◆ About this exercise ◆
Retype exactly the span of lines below from the one with "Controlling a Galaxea" through the one with "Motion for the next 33". Do not include pictures.

◆ ◆ ◆ ◆

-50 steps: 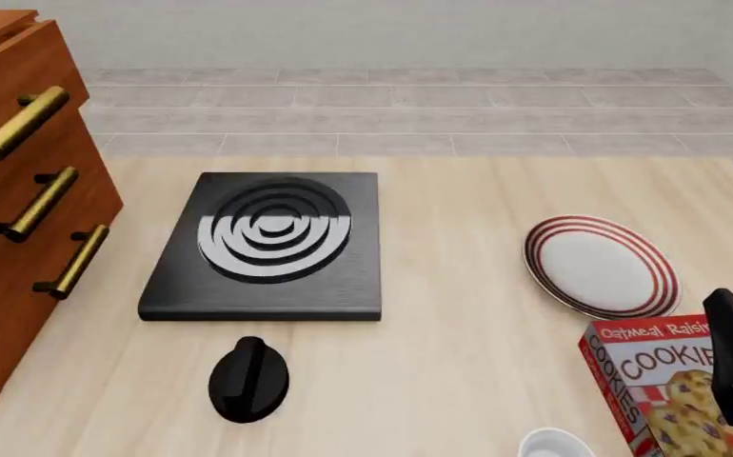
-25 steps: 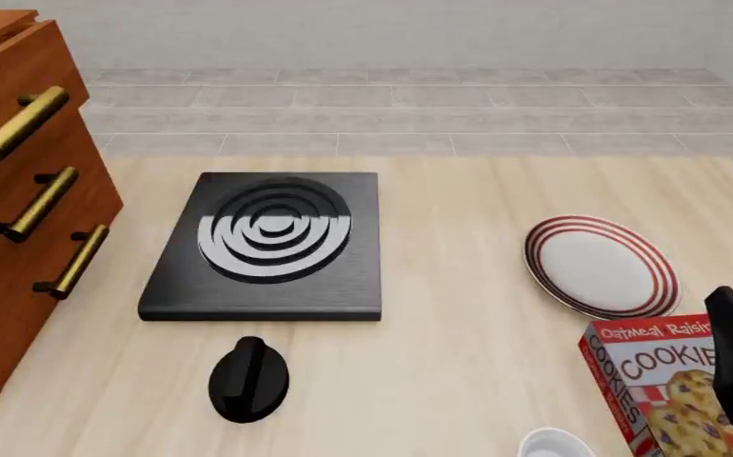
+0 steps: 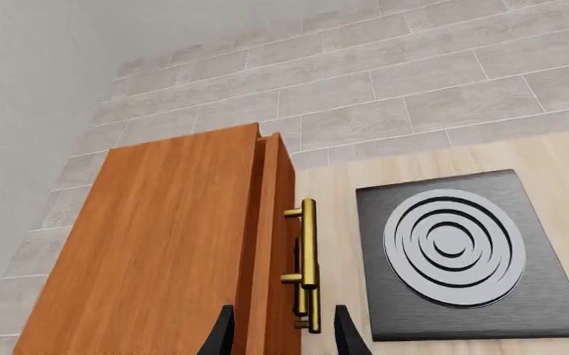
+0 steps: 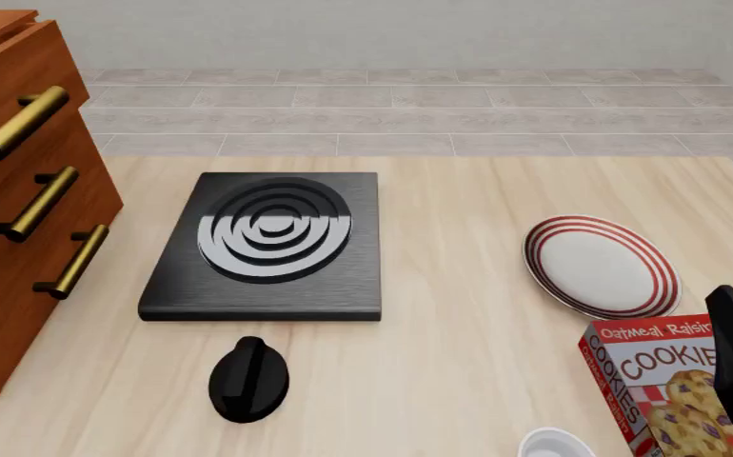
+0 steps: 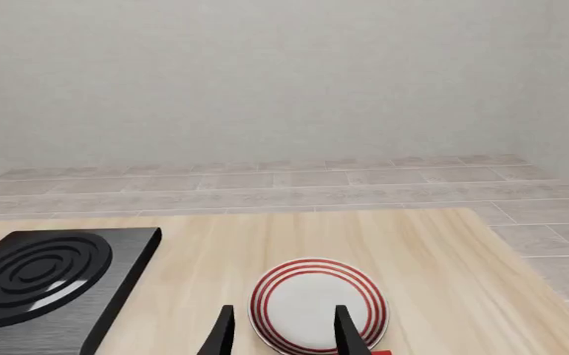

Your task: Pick the akita bowl in the top layer of the wooden cabinet and place it on the plate.

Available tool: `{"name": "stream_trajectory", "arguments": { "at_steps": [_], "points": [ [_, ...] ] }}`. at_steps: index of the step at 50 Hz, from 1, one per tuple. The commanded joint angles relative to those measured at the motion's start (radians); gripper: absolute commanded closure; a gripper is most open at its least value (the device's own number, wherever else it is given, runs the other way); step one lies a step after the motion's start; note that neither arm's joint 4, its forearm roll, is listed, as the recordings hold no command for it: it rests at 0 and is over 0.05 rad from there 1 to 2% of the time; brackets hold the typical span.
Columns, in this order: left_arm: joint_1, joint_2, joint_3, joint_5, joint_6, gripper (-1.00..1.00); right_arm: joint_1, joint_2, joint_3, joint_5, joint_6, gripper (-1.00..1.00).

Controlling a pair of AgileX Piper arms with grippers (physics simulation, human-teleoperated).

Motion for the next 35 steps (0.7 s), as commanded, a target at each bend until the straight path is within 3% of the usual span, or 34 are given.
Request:
{"name": "stream_trajectory", "arguments": {
  "at_steps": [1, 21, 35],
  "points": [
    [0.006, 0.036, 0.001, 0.025, 0.006, -1.0, 0.001, 0.0, 0.0, -0.001, 0.003, -1.0],
    [0.009, 0.095, 0.029, 0.034, 0.003, -1.0, 0.004, 0.0, 0.002, 0.001, 0.004, -1.0],
    [0.026, 0.113, 0.073, 0.006, 0.05, -1.0, 0.002, 0.0, 0.002, 0.002, 0.003, -1.0]
  ]
}}
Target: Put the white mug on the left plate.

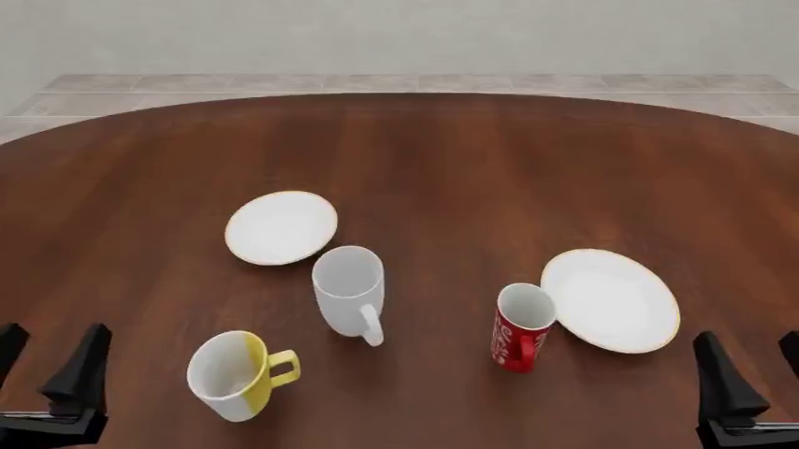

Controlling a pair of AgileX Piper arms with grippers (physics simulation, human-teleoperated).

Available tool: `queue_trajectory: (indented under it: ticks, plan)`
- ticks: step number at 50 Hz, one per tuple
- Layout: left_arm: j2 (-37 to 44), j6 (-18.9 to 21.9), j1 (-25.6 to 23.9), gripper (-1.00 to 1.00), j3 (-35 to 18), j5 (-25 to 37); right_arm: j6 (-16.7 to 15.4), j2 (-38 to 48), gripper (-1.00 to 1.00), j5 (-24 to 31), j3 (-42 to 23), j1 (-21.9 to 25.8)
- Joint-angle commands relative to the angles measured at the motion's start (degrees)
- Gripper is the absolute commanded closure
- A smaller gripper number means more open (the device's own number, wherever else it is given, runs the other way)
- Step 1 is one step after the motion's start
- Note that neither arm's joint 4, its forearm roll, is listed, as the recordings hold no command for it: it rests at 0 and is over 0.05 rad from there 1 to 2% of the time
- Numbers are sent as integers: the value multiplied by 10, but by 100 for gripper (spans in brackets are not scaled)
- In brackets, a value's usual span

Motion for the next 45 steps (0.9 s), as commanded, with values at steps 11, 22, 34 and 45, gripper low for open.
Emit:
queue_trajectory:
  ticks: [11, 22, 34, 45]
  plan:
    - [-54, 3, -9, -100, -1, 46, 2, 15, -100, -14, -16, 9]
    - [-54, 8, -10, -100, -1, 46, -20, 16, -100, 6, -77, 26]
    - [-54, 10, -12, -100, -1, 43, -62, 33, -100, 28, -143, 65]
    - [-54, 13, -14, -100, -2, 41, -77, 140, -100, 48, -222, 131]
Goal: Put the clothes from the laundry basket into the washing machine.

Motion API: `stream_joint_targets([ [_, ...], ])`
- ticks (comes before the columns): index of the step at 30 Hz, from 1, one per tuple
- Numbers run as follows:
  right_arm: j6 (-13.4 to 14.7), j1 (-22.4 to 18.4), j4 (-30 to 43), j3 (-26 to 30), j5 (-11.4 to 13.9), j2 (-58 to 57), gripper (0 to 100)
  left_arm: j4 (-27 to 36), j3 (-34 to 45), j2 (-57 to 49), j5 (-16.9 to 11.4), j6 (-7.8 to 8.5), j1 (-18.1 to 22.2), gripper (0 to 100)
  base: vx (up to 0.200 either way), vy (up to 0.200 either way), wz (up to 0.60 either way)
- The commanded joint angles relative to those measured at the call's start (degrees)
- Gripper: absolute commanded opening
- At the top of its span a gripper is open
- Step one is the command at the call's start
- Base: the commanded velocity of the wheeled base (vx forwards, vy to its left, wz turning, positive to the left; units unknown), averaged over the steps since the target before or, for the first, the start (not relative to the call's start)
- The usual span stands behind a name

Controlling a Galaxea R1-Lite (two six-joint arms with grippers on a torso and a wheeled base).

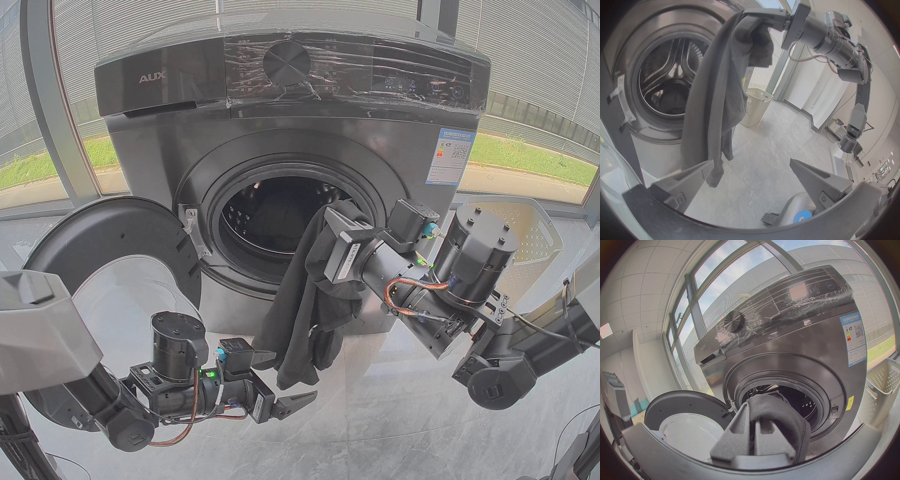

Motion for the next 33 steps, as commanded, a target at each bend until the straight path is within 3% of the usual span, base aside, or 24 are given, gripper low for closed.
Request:
stream_joint_targets([
  [1, 0.0, 0.1, 0.0, 0.0, -0.1, -0.2, 0, -3.1, 0.0, 6.8, 0.0, -1.78, 0.3, 100, 0.000, 0.000, 0.00],
  [2, 0.0, 0.1, -0.1, 0.0, -0.1, -0.2, 0, -5.0, 0.0, 8.5, 0.0, -2.84, 0.3, 100, 0.000, 0.000, 0.00],
  [5, 0.0, 0.2, -0.1, 0.1, -0.1, -0.3, 0, -6.4, -0.3, 10.0, 0.1, -3.63, 0.3, 100, 0.000, 0.000, 0.00],
  [19, 0.0, 0.7, -0.3, 0.1, -0.1, 0.1, 0, -6.8, -3.8, 14.0, -0.4, -4.68, 1.2, 100, 0.000, 0.000, 0.00],
  [22, 0.0, 0.7, -0.3, 0.1, -0.1, 0.1, 0, -6.9, -6.6, 16.0, -0.5, -6.00, 1.2, 100, 0.000, 0.000, 0.00],
  [33, 0.1, 1.0, -0.5, 0.2, -0.1, 0.1, 0, -7.8, -11.5, 21.5, -0.5, -6.26, 2.6, 100, 0.000, 0.000, 0.00],
])
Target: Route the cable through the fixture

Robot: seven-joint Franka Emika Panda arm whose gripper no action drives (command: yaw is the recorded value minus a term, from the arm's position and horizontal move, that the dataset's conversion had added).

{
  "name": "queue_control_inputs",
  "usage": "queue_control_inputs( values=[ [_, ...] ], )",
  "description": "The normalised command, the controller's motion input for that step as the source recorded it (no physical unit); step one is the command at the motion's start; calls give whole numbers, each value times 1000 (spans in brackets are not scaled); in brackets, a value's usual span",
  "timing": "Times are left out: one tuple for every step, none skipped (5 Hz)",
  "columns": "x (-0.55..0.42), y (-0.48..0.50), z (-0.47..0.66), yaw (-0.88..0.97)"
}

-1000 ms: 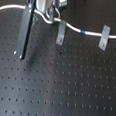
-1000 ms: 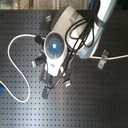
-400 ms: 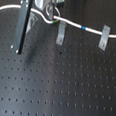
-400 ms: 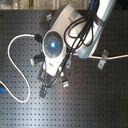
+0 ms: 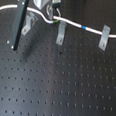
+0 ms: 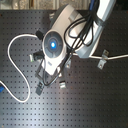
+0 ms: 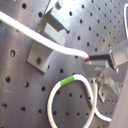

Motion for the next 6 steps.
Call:
queue_control_inputs(
  values=[
    [24,-406,-373,220],
    [-131,-239,-269,143],
    [-162,-265,-386,60],
    [13,-11,13,0],
    [18,-44,0,71],
    [138,-114,194,280]
  ],
)
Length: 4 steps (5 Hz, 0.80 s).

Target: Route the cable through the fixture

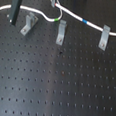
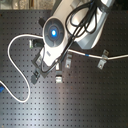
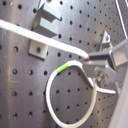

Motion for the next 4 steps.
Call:
queue_control_inputs(
  values=[
    [279,288,173,249],
    [299,271,46,189],
    [177,168,153,154],
    [279,80,502,203]
  ],
)
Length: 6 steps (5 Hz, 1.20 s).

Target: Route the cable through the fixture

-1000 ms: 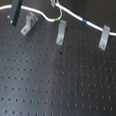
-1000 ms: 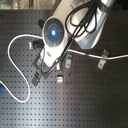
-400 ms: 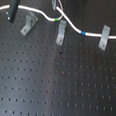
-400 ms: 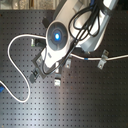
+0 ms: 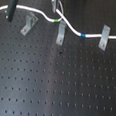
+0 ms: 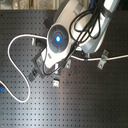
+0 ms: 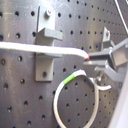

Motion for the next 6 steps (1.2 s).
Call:
queue_control_inputs(
  values=[
    [91,65,128,177],
    [1,3,234,100],
    [-80,284,225,71],
    [126,139,410,89],
    [272,149,368,80],
    [132,28,299,66]
  ],
)
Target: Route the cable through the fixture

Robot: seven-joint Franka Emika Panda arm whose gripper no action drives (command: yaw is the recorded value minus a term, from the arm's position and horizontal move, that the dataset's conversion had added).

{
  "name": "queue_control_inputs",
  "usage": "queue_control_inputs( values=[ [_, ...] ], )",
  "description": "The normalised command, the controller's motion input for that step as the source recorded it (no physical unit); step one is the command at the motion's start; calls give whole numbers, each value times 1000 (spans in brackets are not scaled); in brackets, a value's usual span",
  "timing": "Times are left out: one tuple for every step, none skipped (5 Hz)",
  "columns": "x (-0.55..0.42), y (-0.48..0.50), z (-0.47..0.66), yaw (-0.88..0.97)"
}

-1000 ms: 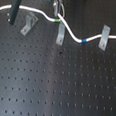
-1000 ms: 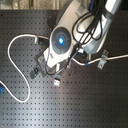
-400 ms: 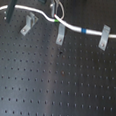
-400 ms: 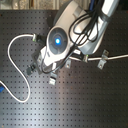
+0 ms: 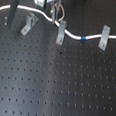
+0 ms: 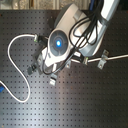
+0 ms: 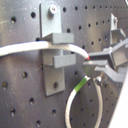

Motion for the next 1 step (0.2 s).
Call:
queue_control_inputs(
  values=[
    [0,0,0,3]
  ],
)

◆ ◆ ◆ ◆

◆ Exercise result ◆
Controlling a Galaxea R1-Lite (two six-joint arms with grippers on a torso and a wheeled base).


Motion for the next 33 steps, as commanded, a target at each bend until the straight path is within 3% of the usual span, base aside, or 24 are given, gripper low for closed.

That is the complete output.